Veterinarians have also raised red flags about the dangers of road salt to animals. CBC News quotes Dr. Michael Bratt of the Granville Island Pet Hospital as saying that road salt can make animals sick. He says that when ingested by our pets, the ice melters “can upset animals’ digestive systems, causing vomiting and diarrhea.” CBC News article: http://www.cbc.ca/canada/british-columbia/story/2006/11/28/bc-salt-pets.html
CBC also reports that the University of Victoria published an initial study in 2000 that found links between “road salt” and “cancer.” Acknowledging the study, the Canadian Cancer Society later stated that we shouldn’t yet make final conclusions until further medical and scientific research is done. Read CBC article: http://www.cbc.ca/health/story/1999/12/30/salt991230.html
Today, University of Victoria Prof. Harold Foster stands by the initial study and continues to state that we are spreading toxic road salt on our streets at our peril. He hopes to see further studies done.
Foster explains that ferrocyanide is often used in road salt as an anti-caking agent to prevent the salt from clumping-up.

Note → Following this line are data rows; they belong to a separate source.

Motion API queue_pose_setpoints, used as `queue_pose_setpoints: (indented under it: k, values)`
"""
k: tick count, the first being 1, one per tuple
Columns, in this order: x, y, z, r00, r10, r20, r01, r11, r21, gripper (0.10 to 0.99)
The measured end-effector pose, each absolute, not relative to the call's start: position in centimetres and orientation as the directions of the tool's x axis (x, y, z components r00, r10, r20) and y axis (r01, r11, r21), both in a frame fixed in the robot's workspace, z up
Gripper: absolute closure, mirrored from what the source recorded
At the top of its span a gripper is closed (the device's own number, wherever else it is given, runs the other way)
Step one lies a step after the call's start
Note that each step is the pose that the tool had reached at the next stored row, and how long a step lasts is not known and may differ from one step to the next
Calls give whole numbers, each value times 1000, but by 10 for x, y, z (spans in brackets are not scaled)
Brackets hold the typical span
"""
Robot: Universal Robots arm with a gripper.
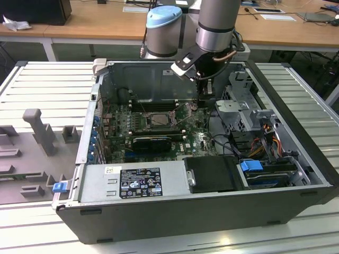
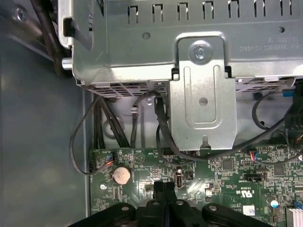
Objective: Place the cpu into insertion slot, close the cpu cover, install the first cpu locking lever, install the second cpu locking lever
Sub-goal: 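Close the cpu cover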
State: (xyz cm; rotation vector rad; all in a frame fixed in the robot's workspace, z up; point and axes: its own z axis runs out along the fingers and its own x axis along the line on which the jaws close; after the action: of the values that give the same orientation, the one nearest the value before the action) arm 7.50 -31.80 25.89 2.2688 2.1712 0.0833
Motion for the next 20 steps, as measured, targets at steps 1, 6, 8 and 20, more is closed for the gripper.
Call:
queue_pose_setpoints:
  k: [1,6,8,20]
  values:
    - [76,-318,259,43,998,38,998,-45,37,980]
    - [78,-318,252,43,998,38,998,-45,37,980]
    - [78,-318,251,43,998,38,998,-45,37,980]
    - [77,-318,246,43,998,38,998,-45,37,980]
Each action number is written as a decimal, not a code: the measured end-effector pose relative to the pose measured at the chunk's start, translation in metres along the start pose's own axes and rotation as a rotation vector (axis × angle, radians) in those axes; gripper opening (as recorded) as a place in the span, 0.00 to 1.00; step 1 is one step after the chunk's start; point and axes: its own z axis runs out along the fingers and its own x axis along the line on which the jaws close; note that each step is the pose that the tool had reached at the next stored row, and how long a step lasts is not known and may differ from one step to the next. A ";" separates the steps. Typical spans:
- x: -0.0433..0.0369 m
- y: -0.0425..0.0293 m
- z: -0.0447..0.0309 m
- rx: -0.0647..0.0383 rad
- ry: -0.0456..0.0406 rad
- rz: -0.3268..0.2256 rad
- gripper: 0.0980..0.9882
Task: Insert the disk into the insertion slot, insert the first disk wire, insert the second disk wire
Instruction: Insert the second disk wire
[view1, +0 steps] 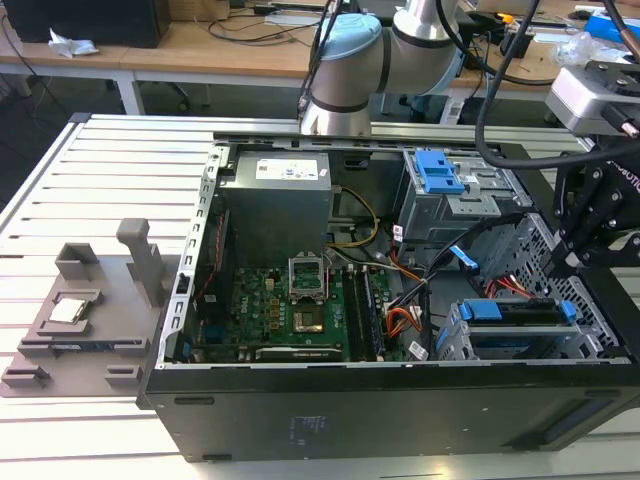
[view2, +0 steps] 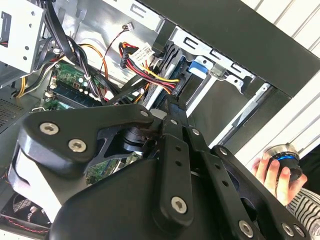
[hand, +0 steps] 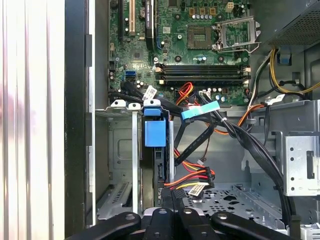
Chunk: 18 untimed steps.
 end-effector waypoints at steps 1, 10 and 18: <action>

He says that the problem with ferrocyanide is that it breaks down and generates hydrogen cyanide, a substance also present in cigarette smoke that can facilitate the action of carcinogens. See: http://www.elements.nb.ca/theme/transportation/salt/salt.htm
After losing his dog Grover to cancer, Watson searched the globe for natural alternatives to toxic road salts and ice melters.
“My searches took me further and further around the world and eventually I came across a green volcanic mineral that has amazing traction properties and is 100% safe for pets, property and the environment,” explains Watson.

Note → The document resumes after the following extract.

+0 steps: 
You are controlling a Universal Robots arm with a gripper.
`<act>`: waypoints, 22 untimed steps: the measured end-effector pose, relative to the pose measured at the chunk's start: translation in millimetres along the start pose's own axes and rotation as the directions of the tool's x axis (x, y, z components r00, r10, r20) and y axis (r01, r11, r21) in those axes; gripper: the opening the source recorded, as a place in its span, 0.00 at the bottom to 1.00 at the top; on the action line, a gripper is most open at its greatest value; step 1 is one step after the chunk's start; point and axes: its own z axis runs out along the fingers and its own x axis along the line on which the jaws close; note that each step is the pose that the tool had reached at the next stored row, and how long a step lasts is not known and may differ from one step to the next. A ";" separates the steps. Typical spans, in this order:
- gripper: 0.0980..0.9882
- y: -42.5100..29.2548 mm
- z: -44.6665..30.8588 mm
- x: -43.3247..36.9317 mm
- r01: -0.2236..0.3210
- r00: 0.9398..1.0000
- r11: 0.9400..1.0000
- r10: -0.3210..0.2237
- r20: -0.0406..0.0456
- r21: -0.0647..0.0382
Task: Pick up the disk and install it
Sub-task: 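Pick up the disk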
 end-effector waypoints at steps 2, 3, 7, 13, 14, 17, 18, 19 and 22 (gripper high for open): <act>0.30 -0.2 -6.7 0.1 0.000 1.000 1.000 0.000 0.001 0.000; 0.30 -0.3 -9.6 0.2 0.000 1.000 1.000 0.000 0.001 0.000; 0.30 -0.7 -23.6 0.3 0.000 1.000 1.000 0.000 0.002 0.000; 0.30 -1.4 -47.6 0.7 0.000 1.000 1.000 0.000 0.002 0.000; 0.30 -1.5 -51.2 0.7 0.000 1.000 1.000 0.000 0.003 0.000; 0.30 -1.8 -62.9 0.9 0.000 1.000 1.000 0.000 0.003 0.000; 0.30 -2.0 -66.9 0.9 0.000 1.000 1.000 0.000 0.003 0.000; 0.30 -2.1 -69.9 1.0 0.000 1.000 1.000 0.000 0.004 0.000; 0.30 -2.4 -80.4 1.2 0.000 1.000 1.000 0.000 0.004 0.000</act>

His discovery, along with his drive to offer dog owners a safe alternative to toxic road salts, compelled him to launch a new product in 2005: “EcoTraction.”
To watch a 1 minute video of Watson explaining why his innovative product provides several times better traction than sand, visit: http://www.ecotractionvideo.com
He says that his product is not only safe but he claims that it even helps to absorb toxins and heavy metals from the environment. “Some municipalities use this mineral to filter their drinking water as well as to clean up chemical spills,” says Watson.

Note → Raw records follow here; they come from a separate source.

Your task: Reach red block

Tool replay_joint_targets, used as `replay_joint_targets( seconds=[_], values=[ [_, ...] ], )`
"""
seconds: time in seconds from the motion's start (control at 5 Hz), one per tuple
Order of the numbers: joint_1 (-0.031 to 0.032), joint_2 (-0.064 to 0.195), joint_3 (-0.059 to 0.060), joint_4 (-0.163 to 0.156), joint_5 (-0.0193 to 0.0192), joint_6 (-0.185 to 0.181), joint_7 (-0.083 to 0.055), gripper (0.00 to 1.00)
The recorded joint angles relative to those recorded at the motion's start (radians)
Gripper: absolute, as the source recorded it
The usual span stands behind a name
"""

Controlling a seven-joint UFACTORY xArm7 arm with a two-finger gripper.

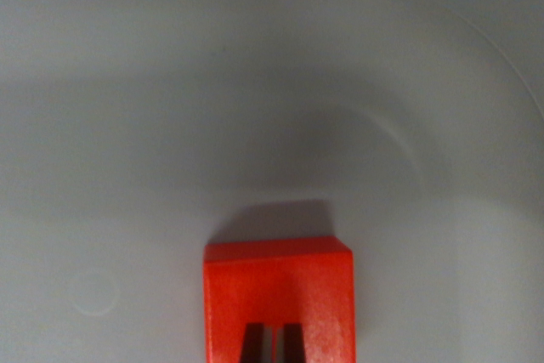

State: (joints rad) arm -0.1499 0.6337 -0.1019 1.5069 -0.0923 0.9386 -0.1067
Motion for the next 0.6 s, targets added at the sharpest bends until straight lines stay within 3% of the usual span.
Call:
replay_joint_targets(
  seconds=[0.6],
  values=[
    [-0.0025,0.012,-0.002,0.000,-0.0009,-0.013,-0.003,0.00]
  ],
)
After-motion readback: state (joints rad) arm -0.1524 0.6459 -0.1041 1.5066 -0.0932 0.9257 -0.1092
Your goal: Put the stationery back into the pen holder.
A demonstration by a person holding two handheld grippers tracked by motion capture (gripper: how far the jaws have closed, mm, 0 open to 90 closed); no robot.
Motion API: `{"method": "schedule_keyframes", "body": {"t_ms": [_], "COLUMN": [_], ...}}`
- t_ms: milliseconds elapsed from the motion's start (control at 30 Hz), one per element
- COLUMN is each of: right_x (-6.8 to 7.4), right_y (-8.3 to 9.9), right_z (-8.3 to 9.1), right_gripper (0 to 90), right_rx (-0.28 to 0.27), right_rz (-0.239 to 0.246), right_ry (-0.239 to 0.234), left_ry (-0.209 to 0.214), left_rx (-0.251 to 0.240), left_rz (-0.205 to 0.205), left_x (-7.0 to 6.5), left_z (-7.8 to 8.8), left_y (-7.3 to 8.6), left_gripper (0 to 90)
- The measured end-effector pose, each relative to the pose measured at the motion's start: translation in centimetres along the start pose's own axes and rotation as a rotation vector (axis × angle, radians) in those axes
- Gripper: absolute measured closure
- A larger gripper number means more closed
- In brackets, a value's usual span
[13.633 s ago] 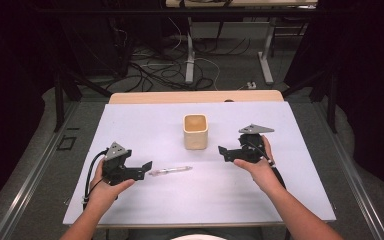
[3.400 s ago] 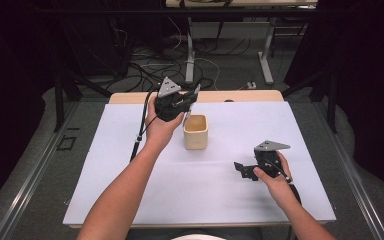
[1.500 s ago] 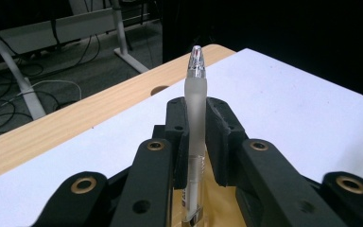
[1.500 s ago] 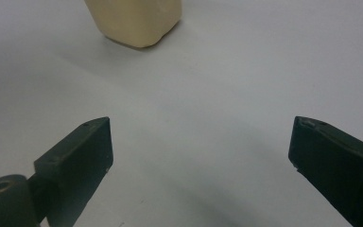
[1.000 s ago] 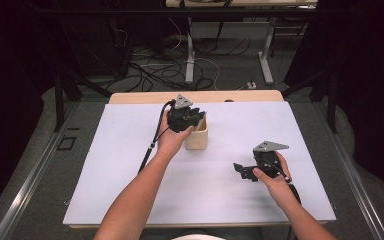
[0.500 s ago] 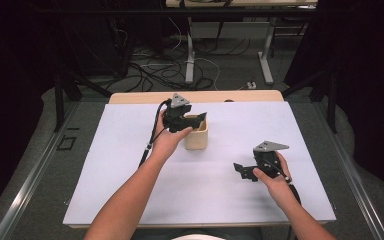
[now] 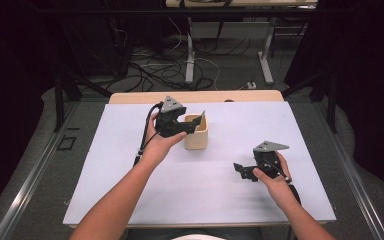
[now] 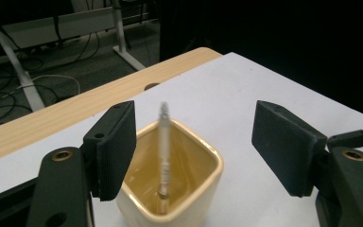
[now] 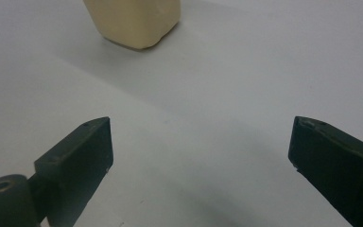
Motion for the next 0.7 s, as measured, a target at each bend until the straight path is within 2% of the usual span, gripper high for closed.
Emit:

He explains that in the Spring and Summer, EcoTraction becomes a mineral nutrient for the lawn and garden instead of destroying vegetation like road salt does. He also says that it is used by organic farmers as a natural soil amendment and as a safe food additive for cattle and chicken.
Marc Appleby is the President of Earth Innovations Inc. under which he and Watson, CEO, manufacture and distribute EcoTraction. Quoting research by Debi Andrus, assistant professor of marketing at the University of Calgary’s Haskayne School of Business, Appleby says that an estimated 29 per cent of Canadian households own a dog. To read about Andrus’ research, visit: http://tinyurl.com/ysodqf
“Millions of dog owners are concerned about their pets’ health and EcoTraction is the safest and most effective solution to address their needs,” says Appleby.